Currently, BPA is most commonly found as a component in polycarbonates (~74% of total BPA produced) and in the production of epoxy resins (~20%). As well as being found in a myriad of products including plastic food and beverage containers (including baby and water bottles), BPA is also commonly found in various household appliances, electronics, sports safety equipment, adhesives, cash register receipts, medical devices, eyeglass lenses, water supply pipes, and many other products. It is also frequently used as an adjunct in the production of brominated flame retardants and brake fluid [1]. Moreover, BPA derivatives, such as bisphenol A-glycidyl methacrylate and bisphenol A-dimethacrylate, have recently been incorporated into the dental industry and used in dental fillings and sealants. The widespread use of this compound is receiving increasing scrutiny as concerns about BPA effects on human health have recently emerged.
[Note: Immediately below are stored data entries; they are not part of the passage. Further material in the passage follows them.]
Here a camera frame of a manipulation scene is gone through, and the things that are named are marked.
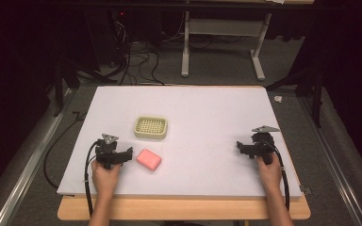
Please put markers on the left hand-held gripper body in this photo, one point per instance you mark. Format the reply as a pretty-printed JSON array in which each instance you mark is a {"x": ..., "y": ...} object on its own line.
[{"x": 106, "y": 150}]

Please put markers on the pink soap bar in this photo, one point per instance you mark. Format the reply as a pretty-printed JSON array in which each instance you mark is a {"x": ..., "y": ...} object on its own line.
[{"x": 149, "y": 159}]

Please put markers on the person's right hand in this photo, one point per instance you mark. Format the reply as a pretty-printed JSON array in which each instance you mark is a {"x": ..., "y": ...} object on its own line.
[{"x": 269, "y": 174}]

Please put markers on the person's left hand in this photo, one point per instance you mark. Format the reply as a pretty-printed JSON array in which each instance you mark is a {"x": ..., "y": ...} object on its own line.
[{"x": 105, "y": 179}]

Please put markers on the small grey metal bracket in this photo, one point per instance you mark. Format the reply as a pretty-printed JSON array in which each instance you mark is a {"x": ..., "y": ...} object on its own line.
[{"x": 304, "y": 190}]

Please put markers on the aluminium floor rail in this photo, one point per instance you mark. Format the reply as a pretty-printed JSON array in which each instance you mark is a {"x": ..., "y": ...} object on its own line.
[
  {"x": 25, "y": 169},
  {"x": 336, "y": 169}
]

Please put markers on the crumpled white paper scrap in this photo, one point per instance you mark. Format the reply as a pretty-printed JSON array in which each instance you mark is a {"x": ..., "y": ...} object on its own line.
[{"x": 278, "y": 99}]

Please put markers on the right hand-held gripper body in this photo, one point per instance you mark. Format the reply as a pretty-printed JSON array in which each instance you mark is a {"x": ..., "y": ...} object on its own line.
[{"x": 263, "y": 143}]

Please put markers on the black tripod stand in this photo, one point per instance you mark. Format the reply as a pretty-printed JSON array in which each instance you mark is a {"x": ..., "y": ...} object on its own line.
[
  {"x": 316, "y": 94},
  {"x": 59, "y": 91}
]

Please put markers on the white table mat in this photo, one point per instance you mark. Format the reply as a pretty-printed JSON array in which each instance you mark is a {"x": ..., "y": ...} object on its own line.
[{"x": 201, "y": 132}]

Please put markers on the white metal desk frame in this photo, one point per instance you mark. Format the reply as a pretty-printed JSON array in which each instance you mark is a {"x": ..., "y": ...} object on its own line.
[{"x": 185, "y": 47}]

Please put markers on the cream slotted soap dish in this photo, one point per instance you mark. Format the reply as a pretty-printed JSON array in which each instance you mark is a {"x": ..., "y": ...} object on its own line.
[{"x": 151, "y": 127}]
The main mechanism by which the population is exposed to BPA is through leaching from plastic products. This results from either the release of unpolymerized monomers or the slow decay of polymer bonds in polycarbonates leading to monomer release into proximal foods and liquids. Occupational exposures are also present where plastics are burned and manufactured, and thus BPA may be inhaled by workers [3, 4]. An analysis of Chinese employees in factories where BPA and epoxy resins are produced, for example, revealed that over 90% of exposed workers have notable levels of BPA in their serum and urine [5].

A plethora of recent studies affirms that the majority of the population (91–99%) does indeed have detectable levels of BPA, but the level and the toxicological relevance of current exposure levels is a subject of intense academic and public health debate [613]. An extensive review conducted in 2007 concluded that BPA levels in human blood and/or urine are within the range shown to be dangerous in animals and are therefore likely to be biologically active in humans [6]. (As will be discussed, however, blood and urine testing may underestimate the full extent of exposure and bioaccumulation.) Conversely, an industry-sponsored literature review from 2008 declared that daily human consumption was far below dangerous levels and is therefore of minimal concern [7].

Sources of BPA ingestion may vary. In infants and children, baby and beverage bottles used by most individuals in the pediatric population provide ongoing daily sources of BPA [1422]. Le et al. found that at room temperature, leaching of BPA occurred into the contained fluid, which increased 55-fold if boiling water was added [14]. Another study found that exposure levels increased not only with temperature, but also with repeated use of a container [15].

Other common sources of ingestion include foods stored in food cans, which are lined with BPA epoxy resin films to prevent corrosion [2328], thermal printing paper commonly used in cash register receipts [2931], and BPA containing dental composites and sealants [3234]. Medical equipment is also raising concerns about BPA levels as a study of newborns found that those who regularly spent time in a neonatal intensive care unit had significantly higher serum BPA levels than the general population—thought to be due to exposure to plastics in medical devices [35]. Likewise, dialysis patients appear to have higher rates of exposure, which may be attributable to circulating solvents which expedite the leaching of BPA from polycarbonate hemodialysis equipment [36, 37].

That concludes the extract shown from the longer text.